Hamilton is happy that Kitchener Waterloo launched really smoothly today! There's no peep of mentionworthy glitches today.

 
Last edited:

blaixx

New Member
Member Bio
Joined
Oct 12, 2018
Messages
56
Reaction score
72
Wow, that looks amazing. Riding the King bus in Hamilton now is so loud and bumpy. If anything, Hamilton LRT will be slightly smoother because it's pretty much a straight shot across the city compared to Ion and its frequent turns. It is nice that we can point to Waterloo when people ask what LRT will actually look like when it's ready!
 

BurlOak

Senior Member
Member Bio
Joined
Dec 7, 2011
Messages
5,787
Reaction score
1,480
Wow, that looks amazing. Riding the King bus in Hamilton now is so loud and bumpy. If anything, Hamilton LRT will be slightly smoother because it's pretty much a straight shot across the city compared to Ion and its frequent turns. It is nice that we can point to Waterloo when people ask what LRT will actually look like when it's ready!
I wonder if the bus would be less bumpy if this invested $50M per km to smooth it out.?
I admit that I haven't followed this close enough, but my gut tells me that a BRT corridor is likely a better alternative the LRT for these cities of ~500k population. Various buses could jump in and out of these lanes to speed the downtown bound portion of their trips.
 

Steve X

Senior Member
Member Bio
Joined
Jan 16, 2016
Messages
1,497
Reaction score
761
I wonder if the bus would be less bumpy if this invested $50M per km to smooth it out.?
I admit that I haven't followed this close enough, but my gut tells me that a BRT corridor is likely a better alternative the LRT for these cities of ~500k population.

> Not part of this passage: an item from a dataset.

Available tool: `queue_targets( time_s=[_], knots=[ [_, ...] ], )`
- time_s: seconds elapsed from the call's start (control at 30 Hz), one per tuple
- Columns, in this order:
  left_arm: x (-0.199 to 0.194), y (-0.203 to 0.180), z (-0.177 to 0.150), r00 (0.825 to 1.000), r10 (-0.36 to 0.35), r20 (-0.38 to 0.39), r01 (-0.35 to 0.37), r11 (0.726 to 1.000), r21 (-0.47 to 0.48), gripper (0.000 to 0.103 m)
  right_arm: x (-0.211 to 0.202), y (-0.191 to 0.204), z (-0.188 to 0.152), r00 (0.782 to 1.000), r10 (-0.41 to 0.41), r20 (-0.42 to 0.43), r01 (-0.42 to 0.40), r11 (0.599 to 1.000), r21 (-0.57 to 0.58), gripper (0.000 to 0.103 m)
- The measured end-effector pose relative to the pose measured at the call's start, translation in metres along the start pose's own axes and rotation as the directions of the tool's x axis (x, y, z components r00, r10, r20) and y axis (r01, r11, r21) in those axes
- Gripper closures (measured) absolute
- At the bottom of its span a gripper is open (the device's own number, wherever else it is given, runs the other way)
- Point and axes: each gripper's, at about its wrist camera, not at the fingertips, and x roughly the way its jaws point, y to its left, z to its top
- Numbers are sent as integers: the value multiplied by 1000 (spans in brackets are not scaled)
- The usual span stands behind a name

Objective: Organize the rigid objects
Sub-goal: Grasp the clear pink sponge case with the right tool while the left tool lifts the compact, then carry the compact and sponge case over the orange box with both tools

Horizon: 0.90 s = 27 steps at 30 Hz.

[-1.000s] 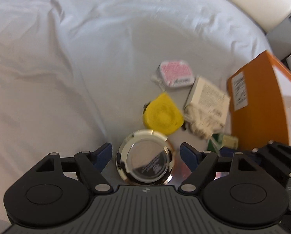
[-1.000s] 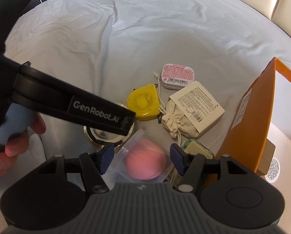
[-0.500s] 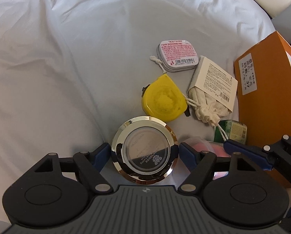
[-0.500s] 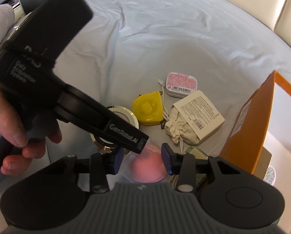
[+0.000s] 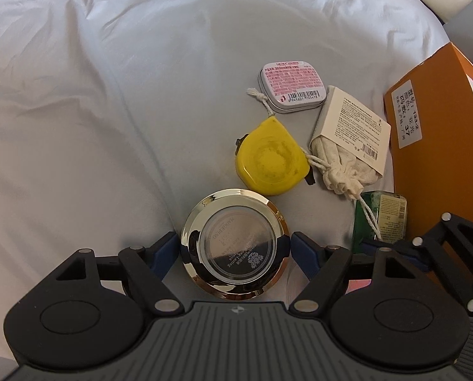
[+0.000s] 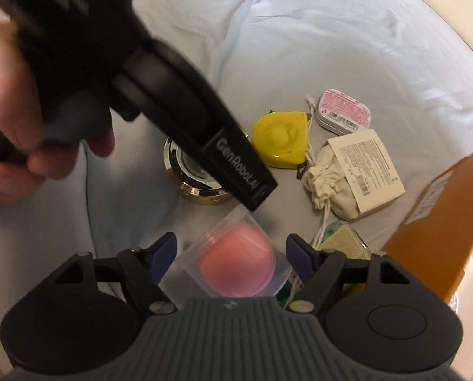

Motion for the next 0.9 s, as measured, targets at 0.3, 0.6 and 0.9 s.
queue_targets(
  time_s=[0.3,0.6,0.9],
  knots=[
    [-18,11,-4,996,-59,60,61,998,-29,15,-10,-2,-13,1000,14,7,-14,1000,1,28],
    [-50,28,-15,981,-154,118,163,984,-75,76,-30,18,-37,994,-34,101,34,999,1,50],
    [-45,-10,-17,1000,-8,23,1,957,288,45,-29,31,-67,996,-72,43,72,997,5,38]
  ],
)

Various buses could jump in and out of these lanes to speed the downtown bound portion of their trips.
For your next ride, that's true. For development, no one will invest in revitalizing the core beside a bus route. In a decade, all the mid size cities will point to Kitchener-Waterloo and say they built a LRT and look at how much their downtown changed, we want that too.

In TO, Transit City was always about getting midrise development along those LRT corridors and revitalizing priority neighbourhood for the future of the city. Everyone keep missing the point and only selfishly thought about moving their butts faster across the city. With the lack of future sight, the population has voted PC and Doug Ford. What happened next?
 

ViveleCanada

New Member
Member Bio
Joined
May 3, 2019
Messages
75
Reaction score
102
I wonder if the bus would be less bumpy if this invested $50M per km to smooth it out.?
I admit that I haven't followed this close enough, but my gut tells me that a BRT corridor is likely a better alternative the LRT for these cities of ~500k population. Various buses could jump in and out of these lanes to speed the downtown bound portion of their trips.
The BRT you seem to suggest sounds more like an "Curitiba-style" system which would work well if the corridor was more suburban-like, whereas the LRT proposed in Hamilton is running through a dense core area so I don't think businesses would be willing to shutdown even more of Main Street to install "Bus-Jump" lanes. Even in the lower-dense areas of the corridor, I can't imagine being able to widen the road enough to accommodate "jump" lanes without removing more traffic lanes or demolishing a huge amount of property (at that point they might as well build a subway). The jump lanes in the downtown sector would also probably be close to useless as the buses would probably stop at most stops in the core as most traffic would be alighting in that area.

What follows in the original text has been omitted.